The Daily Caller

The Daily Caller
U.S. President  Barack Obama (R) and British Prime Minister David Cameron pose for a picture with Denmark U.S. President Barack Obama (R) and British Prime Minister David Cameron pose for a picture with Denmark's Prime Minister Helle Thorning Schmidt (C) next to U.S. first lady Michelle Obama (R) during the memorial service of South African former president Nelson Mandela at the FNB Stadium (Soccer City) in Johannesburg on Dec. 10, 2013. (AFP PHOTO / ROBERTO SCHMIDT)  

Danish PM defends Mandela memorial ‘selfie’: ‘We too are just people who have fun’

Danish Prime Minister Helle Thorning-Schmidt defended taking a “selfie” with President Barack Obama and British Prime Minister David Cameron during the memorial service for Nelson Mandela.

According to Thorning-Schmidt, the display showed that the world leaders are “just people who have fun.”

“It wasn’t inappropriate,” Thorning-Schmidt told the Danish publication Berlingske (as translated by The Telegraph). “There were lots of pictures taken that day, and I just thought it was a bit fun. Maybe it also shows that when we meet heads of state and government, we too are just people who have fun.”

According to Thorning-Schmidt, the daughter-in-law of former British Labour Party leader Neil Kinnock, the event was largely festive.

“There was a sadness, but it was basically a festive event that also celebrated a man who has lived for 95 years and achieved so much in his life,” She said. “There was dancing on the stands… And then we took a really fun selfie.”
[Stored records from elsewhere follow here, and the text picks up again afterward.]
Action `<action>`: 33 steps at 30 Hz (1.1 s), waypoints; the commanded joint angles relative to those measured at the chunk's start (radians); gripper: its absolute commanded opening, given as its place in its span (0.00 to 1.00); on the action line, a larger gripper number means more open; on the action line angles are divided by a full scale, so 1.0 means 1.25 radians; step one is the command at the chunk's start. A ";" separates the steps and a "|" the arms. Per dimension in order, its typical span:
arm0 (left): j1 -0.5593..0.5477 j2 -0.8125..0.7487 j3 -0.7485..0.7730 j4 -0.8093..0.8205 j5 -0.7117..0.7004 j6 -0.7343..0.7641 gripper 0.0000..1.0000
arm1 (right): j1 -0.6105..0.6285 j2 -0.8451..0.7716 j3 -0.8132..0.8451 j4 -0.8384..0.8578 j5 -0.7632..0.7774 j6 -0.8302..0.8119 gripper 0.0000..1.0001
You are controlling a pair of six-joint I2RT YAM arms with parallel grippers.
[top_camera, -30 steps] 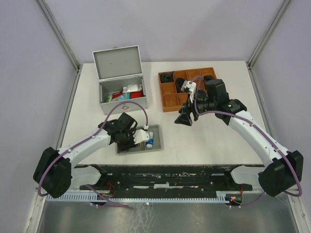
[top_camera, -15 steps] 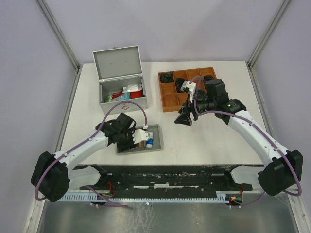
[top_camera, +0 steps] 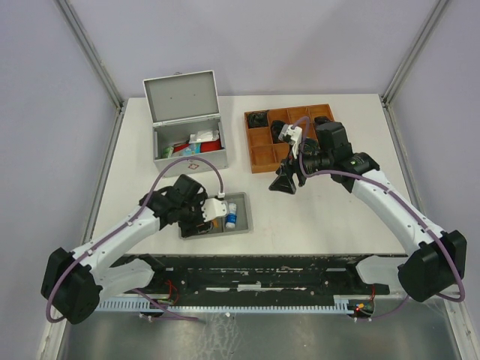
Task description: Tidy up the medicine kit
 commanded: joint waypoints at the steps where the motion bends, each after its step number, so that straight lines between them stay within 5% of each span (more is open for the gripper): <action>1: 0.001 -0.045 0.054 0.005 -0.010 -0.039 0.75 | -0.004 0.008 0.017 0.040 0.020 0.015 0.74; 11: 0.063 -0.108 0.083 0.148 -0.113 -0.223 0.92 | 0.040 0.067 -0.013 0.119 0.200 0.127 0.73; 23: 0.314 0.010 0.217 0.290 -0.060 -0.362 0.94 | 0.214 0.298 0.032 0.117 0.435 0.232 0.70; 33: 0.532 0.102 0.259 0.460 0.045 -0.462 0.98 | 0.262 0.474 0.115 0.075 0.428 0.289 0.65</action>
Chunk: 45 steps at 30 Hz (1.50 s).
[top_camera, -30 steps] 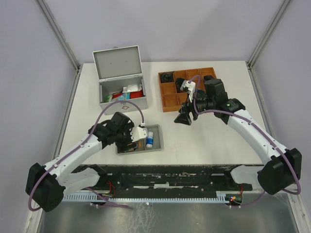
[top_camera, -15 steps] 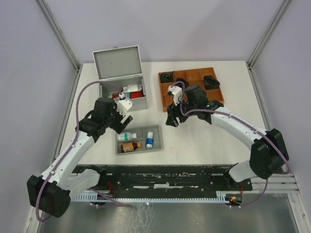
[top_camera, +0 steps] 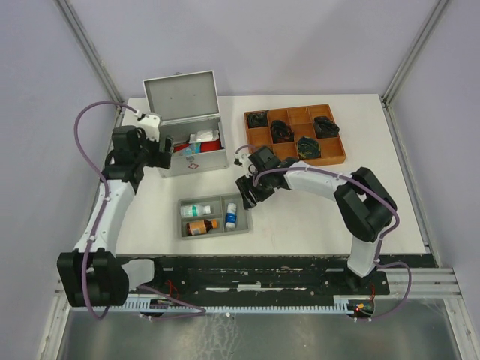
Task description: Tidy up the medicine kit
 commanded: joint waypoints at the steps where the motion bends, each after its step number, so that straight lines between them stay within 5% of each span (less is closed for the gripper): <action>1: 0.074 0.047 0.052 0.136 0.064 -0.084 0.98 | 0.018 0.031 0.051 0.000 0.014 0.033 0.65; 12: 0.154 0.233 0.123 0.222 0.082 -0.173 0.95 | 0.034 0.062 0.054 -0.005 0.047 0.026 0.49; 26: 0.149 0.493 0.257 0.239 0.100 -0.247 0.64 | 0.026 -0.029 0.028 -0.048 0.160 -0.041 0.19; 36: 0.114 0.453 0.136 0.290 0.122 -0.266 0.43 | -0.036 -0.085 -0.013 -0.074 0.114 -0.089 0.01; 45: 0.092 0.352 0.013 0.280 0.143 -0.241 0.35 | -0.141 -0.176 -0.044 -0.120 0.024 -0.126 0.00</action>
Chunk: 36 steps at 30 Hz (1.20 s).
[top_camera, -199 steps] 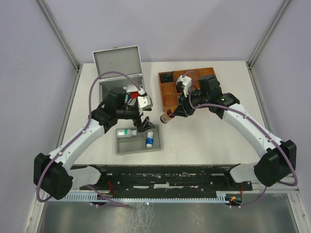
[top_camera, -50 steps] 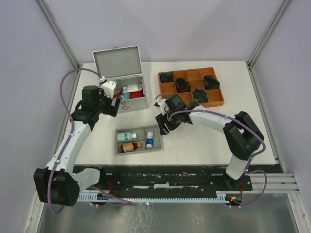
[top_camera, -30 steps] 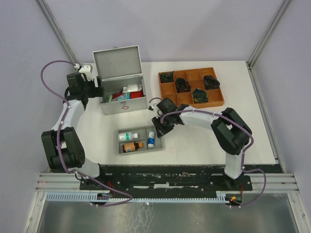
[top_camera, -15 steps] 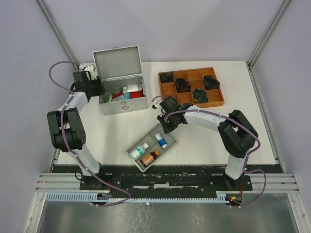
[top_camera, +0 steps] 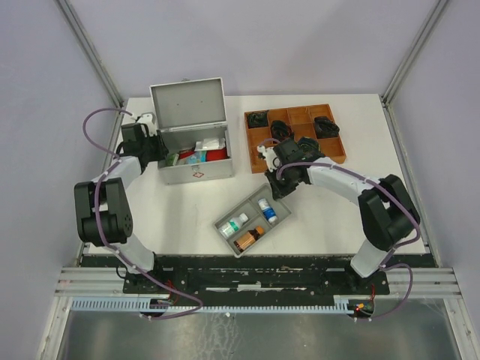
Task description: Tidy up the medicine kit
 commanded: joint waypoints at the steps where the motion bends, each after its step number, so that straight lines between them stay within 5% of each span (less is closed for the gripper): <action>1: -0.022 -0.088 -0.063 -0.011 0.046 0.006 0.35 | -0.044 -0.094 -0.004 -0.017 -0.043 -0.049 0.01; 13: -0.062 -0.283 -0.199 -0.155 0.114 0.031 0.64 | -0.131 -0.189 -0.005 -0.091 -0.123 -0.120 0.00; 25: -0.093 -0.374 -0.241 -0.229 0.330 0.073 0.62 | -0.201 -0.136 -0.029 -0.083 -0.188 -0.102 0.00; 36: -0.095 -0.417 -0.204 -0.244 0.180 0.104 0.72 | -0.254 -0.138 -0.110 0.004 -0.143 0.002 0.01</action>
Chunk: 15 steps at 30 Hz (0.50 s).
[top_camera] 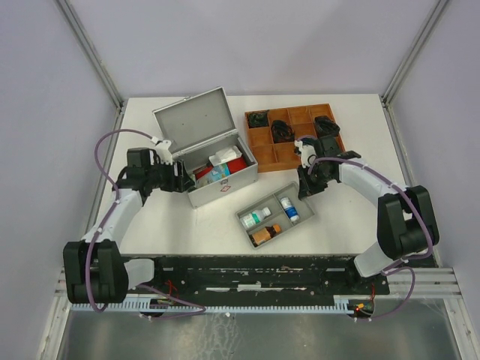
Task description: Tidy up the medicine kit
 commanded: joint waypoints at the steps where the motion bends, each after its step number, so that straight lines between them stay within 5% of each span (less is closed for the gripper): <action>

Cameron also jokingly defended the impromptu photo, telling a session at the House of Commons that he was simply being polite.

“In my defense I’d say that Nelson Mandela played an extraordinary role in his life and in his death in bringing people together,” Cameron said. “And so of course when a member of the Kinnock family asked me for a photograph I thought it was only polite to say yes.”

Meanwhile the AFP photographer who took the photo, Roberto Schmidt, saw the trio’s behavior as “natural.”

“At the time, I thought the world leaders were simply acting like human beings, like me and you,” Schmidt wrote at the AFP blog. “I doubt anyone could have remained totally stony faced for the duration of the ceremony, while tens of thousands of people were celebrating in the stadium. For me, the behaviour of these leaders in snapping a selfie seems perfectly natural. I see nothing to complain about, and probably would have done the same in their place.”

Schmidt added that impressions people got of first lady Michelle Obama from the picture were not wholly accurate.

“[P]hotos can lie,” he wrote. “In reality, just a few seconds earlier the first lady was herself joking with those around her, Cameron and Schmidt included. Her stern look was captured by chance.”